Jean-Louis Chaussade, un parrain confiant

Jean-Louis Chaussade, président de Suez et du conseil d'administration de l'UTC, est le parrain de la remise des diplômes 2019 qui a eu lieu samedi 23 novembre au Tigre, à Margny-lès-Compiègne. Rencontre !

Jean-Louis Chaussade, un parrain confiant

Pourquoi avoir accepté d’être le parrain de la promotion 2019 de l’UTC ?

Lorsque Philippe Courtier, le directeur de l’UTC, m’a proposé de parrainer cette remise des diplômes, j’ai tout de suite répondu présent, car je tenais à dire haut et fort que lorsqu’on entre dans une bonne école comme L’UTC et qu’on travaille dur, on réussit. Je suis de ceux qui restent persuadés qu’avec du travail, du talent et de l’abnégation, on arrive à quelque chose. Les études sont toujours une rampe de lancement. Le groupe Suez, c’est 90 000 personnes dans le monde, dont 30 000 en France, certains d’entre eux sont issus de l’UTC, et nous tous travaillons dans le même sens : apporter des solutions pour une gestion toujours plus optimisée de l’eau et des déchets. Nos métiers sont anciens, créés il y a 160 ans. Autrefois, il fallait faire en sorte que l’eau soit potable pour la population. Aujourd’hui, il faut protéger la ressource, qu’elle soit à la fois disponible en quantité et en qualité. Ce qui nous anime, c’est la volonté de servir nos clients avec les meilleures technologies disponibles. La même qui motive les étudiants de l’UTC. Avec courage, travail et humanité, ils réussiront. Avec cœur, travail et intelligence, on déplace des montagnes.

Quel message souhaitez-vous adresser à ces jeunes diplômés ce jour-là ?

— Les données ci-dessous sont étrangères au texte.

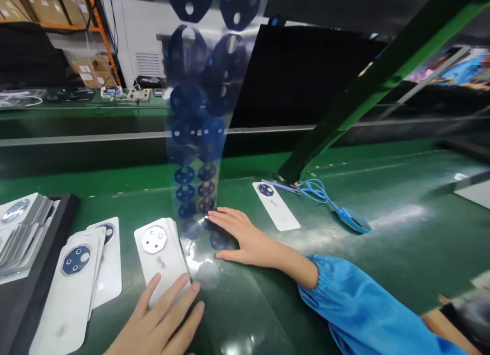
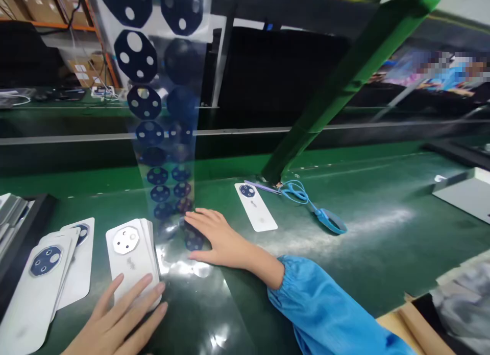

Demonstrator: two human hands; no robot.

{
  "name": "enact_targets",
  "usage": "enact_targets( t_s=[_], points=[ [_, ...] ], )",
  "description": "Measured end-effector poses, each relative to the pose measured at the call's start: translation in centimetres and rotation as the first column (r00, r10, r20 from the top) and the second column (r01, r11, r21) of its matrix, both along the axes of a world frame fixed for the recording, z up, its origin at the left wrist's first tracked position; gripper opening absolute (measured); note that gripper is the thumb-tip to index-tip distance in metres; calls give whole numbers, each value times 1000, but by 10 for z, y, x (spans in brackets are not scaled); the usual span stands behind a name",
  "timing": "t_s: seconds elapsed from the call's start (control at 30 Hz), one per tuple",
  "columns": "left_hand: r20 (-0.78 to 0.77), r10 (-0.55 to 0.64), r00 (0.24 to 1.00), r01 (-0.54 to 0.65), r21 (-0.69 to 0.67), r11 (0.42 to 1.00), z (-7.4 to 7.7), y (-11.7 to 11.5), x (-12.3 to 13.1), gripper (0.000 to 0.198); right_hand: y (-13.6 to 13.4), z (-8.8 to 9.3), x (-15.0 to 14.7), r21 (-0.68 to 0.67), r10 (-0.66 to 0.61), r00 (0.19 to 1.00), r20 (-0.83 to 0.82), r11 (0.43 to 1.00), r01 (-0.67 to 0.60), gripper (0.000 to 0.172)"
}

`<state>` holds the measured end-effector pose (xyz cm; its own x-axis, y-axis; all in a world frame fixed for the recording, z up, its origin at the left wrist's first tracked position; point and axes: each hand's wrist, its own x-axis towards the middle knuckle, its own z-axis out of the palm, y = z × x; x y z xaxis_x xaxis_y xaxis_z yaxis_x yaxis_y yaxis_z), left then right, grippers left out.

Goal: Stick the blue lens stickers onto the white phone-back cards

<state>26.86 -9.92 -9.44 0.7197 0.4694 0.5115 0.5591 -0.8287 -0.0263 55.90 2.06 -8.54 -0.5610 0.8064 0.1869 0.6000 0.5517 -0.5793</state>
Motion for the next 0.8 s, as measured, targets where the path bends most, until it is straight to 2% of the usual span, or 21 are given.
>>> enact_targets(
  t_s=[0.07, 0.17, 0.23, 0.3, 0.4, 0.47, 0.53, 0.63, 0.73, 0.8],
  points=[
    [-122, -54, 991, 60, 44, 997, -3, 2, -1, 36, -1, -1, 4, 23, 104, 991, 89, 994, -106, 82],
    [-244, -69, 967, 82, 40, 996, -5, 3, -4, 36, -4, -5, 5, 119, 59, 995, 85, 991, -69, 79],
    [-256, -63, 965, 72, 26, 997, -4, 3, -5, 34, -6, -7, 5, 186, 38, 999, 32, 982, -44, 73],
    [-258, -76, 963, 84, 19, 996, -3, 2, -5, 35, -8, -8, 4, 250, 44, 999, -21, 968, -38, 56],
    [-285, -62, 956, 69, 16, 997, 0, 0, -2, 48, -11, -7, 4, 327, 75, 995, -68, 944, -49, 22],
    [-313, -13, 950, 12, -6, 1000, 1, -1, 0, 62, -13, -5, 4, 366, 115, 990, -78, 927, -79, 12],
    [-337, 12, 942, -24, -31, 999, 3, -1, 2, 79, -16, -2, 3, 409, 172, 983, -64, 903, -132, 12],
    [-341, -21, 940, 6, -45, 999, 4, 1, 3, 97, -21, 5, -2, 429, 219, 975, 31, 878, -210, 10],
    [-344, -64, 937, 43, -69, 997, 4, 4, 2, 98, -27, 16, -7, 419, 207, 970, 125, 875, -241, 12],
    [-345, -79, 935, 51, -89, 995, 2, 4, 1, 95, -30, 24, -7, 459, 220, 963, 158, 847, -269, 14]
  ],
)
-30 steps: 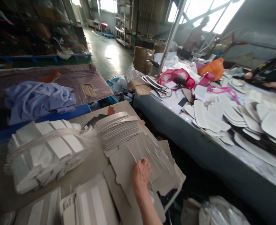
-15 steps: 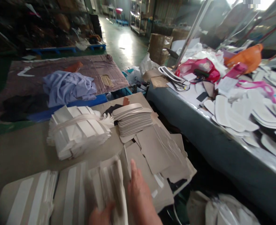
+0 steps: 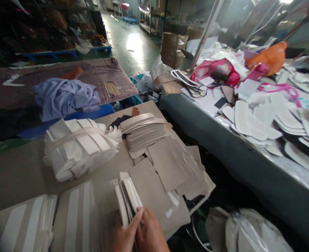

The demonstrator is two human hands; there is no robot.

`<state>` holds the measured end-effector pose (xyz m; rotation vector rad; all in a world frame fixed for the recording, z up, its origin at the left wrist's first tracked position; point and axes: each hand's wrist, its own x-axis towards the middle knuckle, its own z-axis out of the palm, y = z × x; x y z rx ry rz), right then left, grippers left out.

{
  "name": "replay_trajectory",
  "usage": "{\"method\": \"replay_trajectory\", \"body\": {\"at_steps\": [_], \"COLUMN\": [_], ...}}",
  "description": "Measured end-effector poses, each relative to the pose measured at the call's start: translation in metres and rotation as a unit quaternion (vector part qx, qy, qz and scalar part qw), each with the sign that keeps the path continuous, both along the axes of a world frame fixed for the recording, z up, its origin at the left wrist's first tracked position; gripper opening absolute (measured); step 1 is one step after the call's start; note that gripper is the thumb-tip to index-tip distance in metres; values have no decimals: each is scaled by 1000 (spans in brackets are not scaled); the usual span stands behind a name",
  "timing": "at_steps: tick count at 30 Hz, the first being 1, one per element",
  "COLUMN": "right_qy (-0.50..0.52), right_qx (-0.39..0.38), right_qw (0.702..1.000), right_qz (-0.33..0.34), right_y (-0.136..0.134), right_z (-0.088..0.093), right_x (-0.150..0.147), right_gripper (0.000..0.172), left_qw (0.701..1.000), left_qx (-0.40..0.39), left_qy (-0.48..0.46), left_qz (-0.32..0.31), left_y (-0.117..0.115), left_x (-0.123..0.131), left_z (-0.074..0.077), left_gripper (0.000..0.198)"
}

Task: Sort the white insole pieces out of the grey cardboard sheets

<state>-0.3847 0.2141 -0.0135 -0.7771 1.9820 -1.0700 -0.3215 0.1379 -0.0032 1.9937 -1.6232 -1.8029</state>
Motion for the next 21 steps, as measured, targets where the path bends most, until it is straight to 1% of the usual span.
{"method": "replay_trajectory", "body": {"at_steps": [3,7,8,10,12,14,15,17,19,20,21], "right_qy": [-33,-102,-118,-140,-140,-115,-97,-44,53,114,173], "right_qx": [-13,-34,-36,-40,-40,-36,-30,-6,53,102,157], "right_qw": [999,994,992,989,989,992,994,999,997,988,972], "right_qz": [0,9,10,17,22,25,28,29,6,-16,-36], "right_y": [2,4,4,7,10,13,14,16,16,15,13], "right_z": [8,20,22,23,18,8,2,-9,-19,-22,-25], "right_x": [-11,-26,-28,-28,-22,-13,-9,-8,-17,-24,-31], "right_gripper": [31,29,29,32,43,50,51,46,40,37,36], "left_qw": [1000,997,998,999,996,990,988,988,989,990,991], "left_qx": [-8,-10,-4,3,0,-6,-8,-7,-15,-23,-33], "left_qy": [8,27,16,-35,-93,-138,-150,-148,-138,-133,-129], "left_qz": [11,67,67,41,-2,-38,-48,-51,-41,-34,-28], "left_y": [1,4,4,1,-3,-8,-10,-13,-15,-16,-18], "left_x": [-17,-33,-35,-34,-28,-17,-10,5,20,26,32], "left_z": [1,1,2,5,6,1,-3,-16,-28,-33,-37], "left_gripper": [57,48,44,38,37,38,37,32,25,23,22]}}
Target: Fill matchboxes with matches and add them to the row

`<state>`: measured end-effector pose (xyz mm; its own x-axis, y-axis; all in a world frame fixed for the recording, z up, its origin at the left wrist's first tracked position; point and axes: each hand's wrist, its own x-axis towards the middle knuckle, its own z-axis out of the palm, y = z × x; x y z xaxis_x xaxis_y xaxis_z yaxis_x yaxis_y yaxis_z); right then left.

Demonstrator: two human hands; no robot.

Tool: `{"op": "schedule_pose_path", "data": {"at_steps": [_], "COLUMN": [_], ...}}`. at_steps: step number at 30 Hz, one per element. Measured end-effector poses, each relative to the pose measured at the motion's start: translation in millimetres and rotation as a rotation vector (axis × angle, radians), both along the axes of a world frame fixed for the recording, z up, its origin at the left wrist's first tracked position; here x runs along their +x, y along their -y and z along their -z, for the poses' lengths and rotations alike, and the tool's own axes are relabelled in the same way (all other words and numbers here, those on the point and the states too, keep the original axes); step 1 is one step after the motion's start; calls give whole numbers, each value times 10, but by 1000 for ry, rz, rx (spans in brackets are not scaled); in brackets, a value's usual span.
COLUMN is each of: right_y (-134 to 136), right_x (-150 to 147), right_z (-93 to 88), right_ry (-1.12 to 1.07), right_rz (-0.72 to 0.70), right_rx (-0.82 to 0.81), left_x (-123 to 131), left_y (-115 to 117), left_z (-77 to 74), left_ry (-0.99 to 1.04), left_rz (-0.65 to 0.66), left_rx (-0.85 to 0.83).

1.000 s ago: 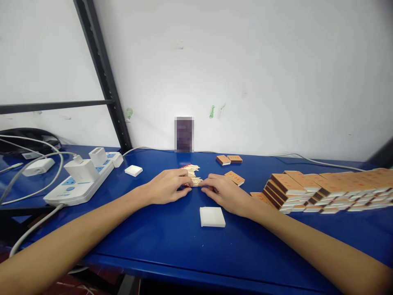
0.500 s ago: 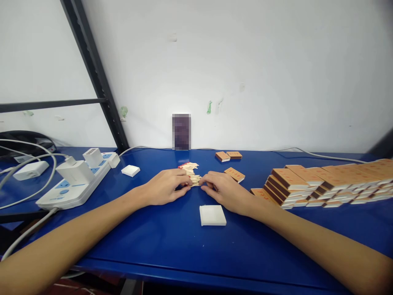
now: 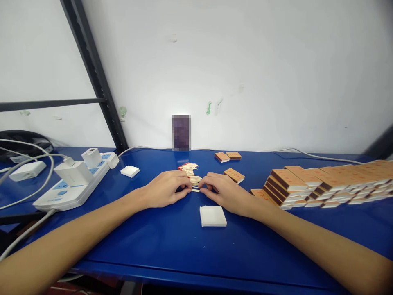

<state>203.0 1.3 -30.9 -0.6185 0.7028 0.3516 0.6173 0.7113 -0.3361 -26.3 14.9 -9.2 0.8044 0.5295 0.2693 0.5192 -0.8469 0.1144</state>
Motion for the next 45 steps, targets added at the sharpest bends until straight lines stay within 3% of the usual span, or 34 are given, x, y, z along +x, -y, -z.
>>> {"op": "schedule_pose_path", "data": {"at_steps": [9, 14, 24, 29, 35, 39, 45], "right_y": [12, -9, -28, -17, -23, 12, 107], "right_x": [-10, -83, -128, -148, -157, -121, -90], "right_z": [-17, -21, 2, -8, -44, -69, -122], "right_ry": [31, -17, -42, -61, -79, -101, -118], "right_rz": [4, 77, 117, 144, 165, 117, 69], "right_rx": [-10, -19, -38, -66, -144, -228, -298], "left_x": [78, 134, -86, -88, -68, -93, -88], "left_y": [144, 223, -81, -99, -63, -97, -122], "left_z": [-35, -23, -25, 16, -43, -27, 19], "left_ry": [76, 83, 73, 40, 68, 65, 67], "left_rz": [-53, -83, -98, -93, -139, -142, -142], "left_rx": [-188, -169, 95, 49, -34, -97, -59]}}
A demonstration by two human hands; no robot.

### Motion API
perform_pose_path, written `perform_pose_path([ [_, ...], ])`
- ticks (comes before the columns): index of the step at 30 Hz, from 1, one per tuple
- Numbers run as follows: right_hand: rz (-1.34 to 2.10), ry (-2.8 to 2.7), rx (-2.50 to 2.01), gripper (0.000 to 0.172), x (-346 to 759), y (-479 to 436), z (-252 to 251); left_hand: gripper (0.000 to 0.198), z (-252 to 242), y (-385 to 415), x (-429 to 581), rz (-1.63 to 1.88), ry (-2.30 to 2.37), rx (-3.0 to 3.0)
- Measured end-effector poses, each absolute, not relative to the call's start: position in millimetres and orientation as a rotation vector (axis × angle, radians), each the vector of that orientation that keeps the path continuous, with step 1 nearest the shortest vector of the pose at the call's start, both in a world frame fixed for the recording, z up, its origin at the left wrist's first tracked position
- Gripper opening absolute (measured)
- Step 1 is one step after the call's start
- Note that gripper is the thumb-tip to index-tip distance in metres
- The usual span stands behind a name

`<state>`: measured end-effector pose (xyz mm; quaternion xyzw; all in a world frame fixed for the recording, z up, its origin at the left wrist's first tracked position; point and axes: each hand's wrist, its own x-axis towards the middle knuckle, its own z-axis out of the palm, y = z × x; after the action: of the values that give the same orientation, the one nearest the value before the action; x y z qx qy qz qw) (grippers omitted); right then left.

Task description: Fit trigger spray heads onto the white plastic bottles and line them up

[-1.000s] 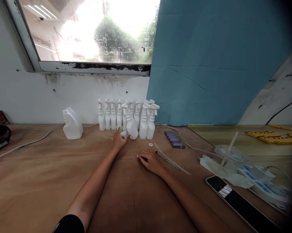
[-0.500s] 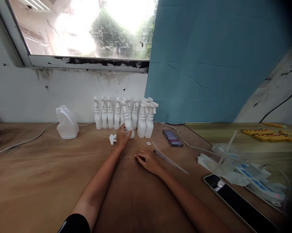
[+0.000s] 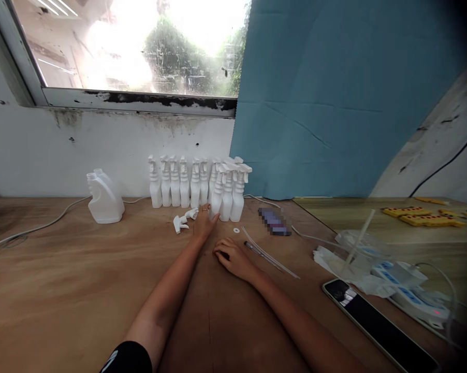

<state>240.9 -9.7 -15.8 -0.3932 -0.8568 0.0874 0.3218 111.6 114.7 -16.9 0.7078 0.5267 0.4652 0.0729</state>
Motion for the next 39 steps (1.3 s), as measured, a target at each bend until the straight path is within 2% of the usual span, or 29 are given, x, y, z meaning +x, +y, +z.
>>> perform_pose_path([
  [6, 0.220, -2.263, -1.035, 0.024, 241, -12, -17, 0.050, -15, 112, 103, 1.291, 1.632, 2.228],
  [11, 0.226, -2.264, -1.018, 0.030, 243, -15, -17, 0.037, -13, 99, 76, 1.218, 1.737, 2.372],
  [15, 0.239, -2.289, -1.003, 0.022, 245, -15, -15, 0.034, -16, 81, 51, 1.055, 1.849, 2.531],
  [19, 0.270, -2.267, -1.043, 0.011, 245, -16, -12, 0.030, -17, 60, 35, 0.982, 1.742, 2.664],
  [25, 0.371, -2.174, -1.088, 0.011, 241, -17, -9, 0.042, -10, 60, 20, 0.944, 1.591, 2.759],
  [31, 0.413, -2.043, -1.194, 0.005, 240, -15, -14, 0.022, -6, 50, 19, 0.872, 1.279, 2.826],
  [33, 0.396, -2.021, -1.219, 0.007, 241, -14, -15, 0.025, -5, 42, 23, 0.887, 1.226, 2.831],
  [37, 0.369, -2.000, -1.223, 0.011, 242, -13, -14, 0.046, -6, 33, 32, 0.919, 1.247, 2.783],
  [39, 0.370, -2.000, -1.191, 0.013, 243, -13, -13, 0.038, -7, 32, 35, 0.887, 1.229, 2.780],
])
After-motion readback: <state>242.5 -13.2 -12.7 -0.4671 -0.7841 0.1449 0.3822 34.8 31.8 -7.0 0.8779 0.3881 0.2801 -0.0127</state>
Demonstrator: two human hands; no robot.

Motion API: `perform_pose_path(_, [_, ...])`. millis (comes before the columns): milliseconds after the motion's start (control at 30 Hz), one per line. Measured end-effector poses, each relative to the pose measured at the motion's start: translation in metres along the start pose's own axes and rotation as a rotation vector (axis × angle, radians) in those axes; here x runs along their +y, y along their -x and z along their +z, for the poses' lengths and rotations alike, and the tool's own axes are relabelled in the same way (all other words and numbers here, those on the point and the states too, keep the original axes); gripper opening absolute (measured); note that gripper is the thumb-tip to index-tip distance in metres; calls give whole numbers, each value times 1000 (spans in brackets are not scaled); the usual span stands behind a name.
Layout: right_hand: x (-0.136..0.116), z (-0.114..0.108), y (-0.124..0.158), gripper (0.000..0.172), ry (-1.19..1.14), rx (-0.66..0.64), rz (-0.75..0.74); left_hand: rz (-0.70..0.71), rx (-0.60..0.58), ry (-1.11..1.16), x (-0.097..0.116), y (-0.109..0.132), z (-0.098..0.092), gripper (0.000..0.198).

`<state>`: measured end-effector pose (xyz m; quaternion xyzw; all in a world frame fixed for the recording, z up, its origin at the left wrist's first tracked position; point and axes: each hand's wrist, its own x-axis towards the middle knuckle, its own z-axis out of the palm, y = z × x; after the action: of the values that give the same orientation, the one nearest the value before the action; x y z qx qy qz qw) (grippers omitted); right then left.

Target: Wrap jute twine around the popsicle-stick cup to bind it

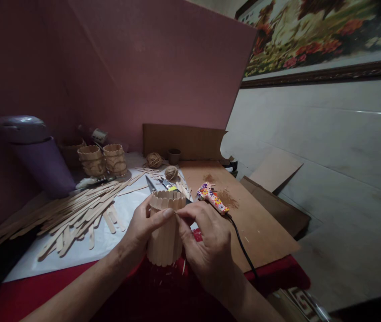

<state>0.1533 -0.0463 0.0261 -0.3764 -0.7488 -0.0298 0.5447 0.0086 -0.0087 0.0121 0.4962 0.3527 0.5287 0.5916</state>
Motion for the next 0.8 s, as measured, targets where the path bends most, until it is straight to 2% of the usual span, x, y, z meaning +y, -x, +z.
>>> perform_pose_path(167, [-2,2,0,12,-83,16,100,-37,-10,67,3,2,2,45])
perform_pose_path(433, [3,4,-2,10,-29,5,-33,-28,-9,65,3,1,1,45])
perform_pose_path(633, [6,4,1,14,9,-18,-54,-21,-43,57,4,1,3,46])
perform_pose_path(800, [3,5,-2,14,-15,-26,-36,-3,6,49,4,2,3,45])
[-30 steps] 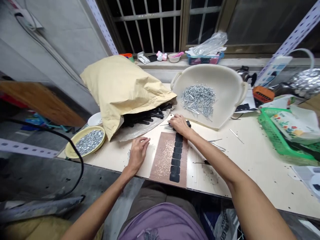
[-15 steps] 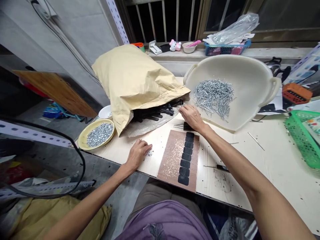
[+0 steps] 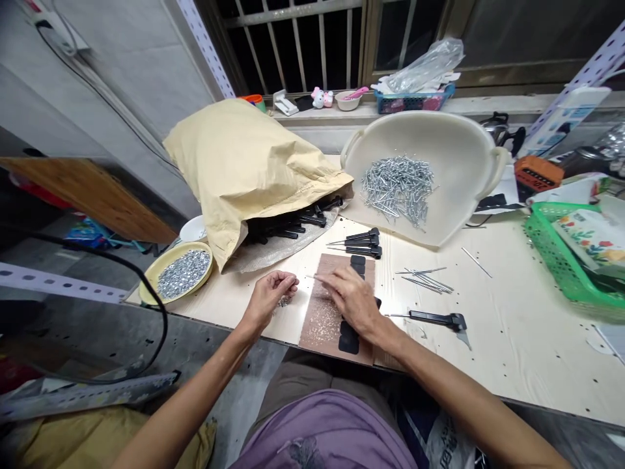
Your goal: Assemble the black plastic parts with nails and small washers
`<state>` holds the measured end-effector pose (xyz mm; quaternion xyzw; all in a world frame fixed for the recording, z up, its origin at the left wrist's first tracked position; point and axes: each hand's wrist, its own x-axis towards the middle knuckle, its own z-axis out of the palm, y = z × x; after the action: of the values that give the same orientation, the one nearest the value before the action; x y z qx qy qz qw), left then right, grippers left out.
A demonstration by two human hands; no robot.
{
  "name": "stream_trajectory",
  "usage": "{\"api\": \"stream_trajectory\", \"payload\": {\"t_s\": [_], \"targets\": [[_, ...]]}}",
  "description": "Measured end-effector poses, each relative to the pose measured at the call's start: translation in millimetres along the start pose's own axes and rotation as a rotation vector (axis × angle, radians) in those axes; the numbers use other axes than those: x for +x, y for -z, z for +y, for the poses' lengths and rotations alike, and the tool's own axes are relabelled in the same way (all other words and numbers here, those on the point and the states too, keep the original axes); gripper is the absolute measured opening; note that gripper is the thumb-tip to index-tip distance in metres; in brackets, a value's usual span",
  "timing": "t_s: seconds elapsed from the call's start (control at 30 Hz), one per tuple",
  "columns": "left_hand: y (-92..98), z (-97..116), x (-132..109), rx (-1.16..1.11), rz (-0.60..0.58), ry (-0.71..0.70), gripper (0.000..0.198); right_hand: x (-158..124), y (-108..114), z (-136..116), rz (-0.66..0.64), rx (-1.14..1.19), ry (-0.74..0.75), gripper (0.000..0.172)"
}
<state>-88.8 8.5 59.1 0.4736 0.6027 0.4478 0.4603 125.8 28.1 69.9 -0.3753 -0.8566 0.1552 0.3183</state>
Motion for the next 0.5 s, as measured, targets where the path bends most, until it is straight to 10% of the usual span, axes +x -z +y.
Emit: {"api": "stream_trajectory", "payload": {"t_s": [0.2, 0.5], "targets": [[-41.4, 17.2, -8.8, -0.403, 0.001, 0.048, 0.027, -6.7, 2.8, -13.4, 0.001, -0.101, -0.106, 0.026], [-54.5, 27.2, -13.6, -0.531, -0.050, 0.085, 0.025, -15.3, 15.7, -16.0, 0.032, -0.307, -0.143, 0.025]]}}
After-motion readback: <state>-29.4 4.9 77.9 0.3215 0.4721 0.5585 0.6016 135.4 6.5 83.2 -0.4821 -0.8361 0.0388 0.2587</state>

J’ai plusieurs messages en réalité. Tout d’abord que posséder la culture générale, les connaissances scientifiques et technologiques est une force dans le monde d’aujourd’hui. Les technologies évoluent sans cesse, les étudiants de l’UTC sont les mieux placés pour le savoir. Apprendre dans une école comme l’UTC permet d’entrer dans ce monde en étant bien préparé à l’affronter. L’autre point important que je souhaite leur exprimer, plus proche de mes activités au sein de l’entreprise Suez, c’est celui de l’environnement. En effet, les préoccupations environnementales, qui bouleversent notre société aujourd’hui, non seulement impactent déjà leurs études à l’UTC, via des enseignements toujours à la pointe de ce qui se passe dans le monde, mais aussi leurs futures vies professionnelles. Tous assisteront à des changements extrêmement importants. Je les invite à réfléchir à cela. Un autre message concerne la place que prend l’intelligence artificielle et son impact sociétal. Il faut s’y préparer, c’est certain. Enfin, je tiens à leur donner un conseil sur la vision internationale des choses que tous doivent avoir de nos jours. Je suis convaincu qu’aujourd’hui il ne faut pas rester seulement français. Il faut parler plusieurs langues, vivre dans d’autres pays, être mobile, connaître d’autres cultures et civilisations. Tout cela est essentiel à la réussite. Il ne faut pas hésiter à se tourner vers l’Asie, le continent le plus fort sur les technologies de demain.

Quel est le point fort de la France dans ce paysage économique et technologique en mutation profonde ?

Il faut, vous avez raison, cultiver cette fierté d’être Français. D’ailleurs, sortir diplômé d’une école comme l’UTC est source d’une grande fierté. Nous avons des écoles et un enseignement en France de très grande qualité avec des valeurs humanistes fortement ancrées. L’UTC jouit d’une excellente réputation, notamment à l’international. C’est à la fois une école d’ingénieurs et une université qui dispense des cours théoriques et pratiques. C’est le top ! Dommage que ce modèle ne soit pas plus répandu. En fait, l’UTC est quelque part pionnière dans son domaine. Si je devais retourner dans le passé et choisir une filière, je choisirais, à l’UTC, le génie biologique. Nous n’avons pas achevé de tout comprendre sur le vivant. La technologie, la chimie, la physique et l’intelligence artificielle associés à la biologie nous permettront de mieux appréhender notre futur. Chez Suez, nous nous préparons à cela. Le déchet sera bientôt une ressource. Nous visons à produire des matières premières « secondaires » qui soient réutilisables, renouvelables. Le « Rien ne se perd, tout se transforme » de Lavoisier n’a jamais été aussi vrai.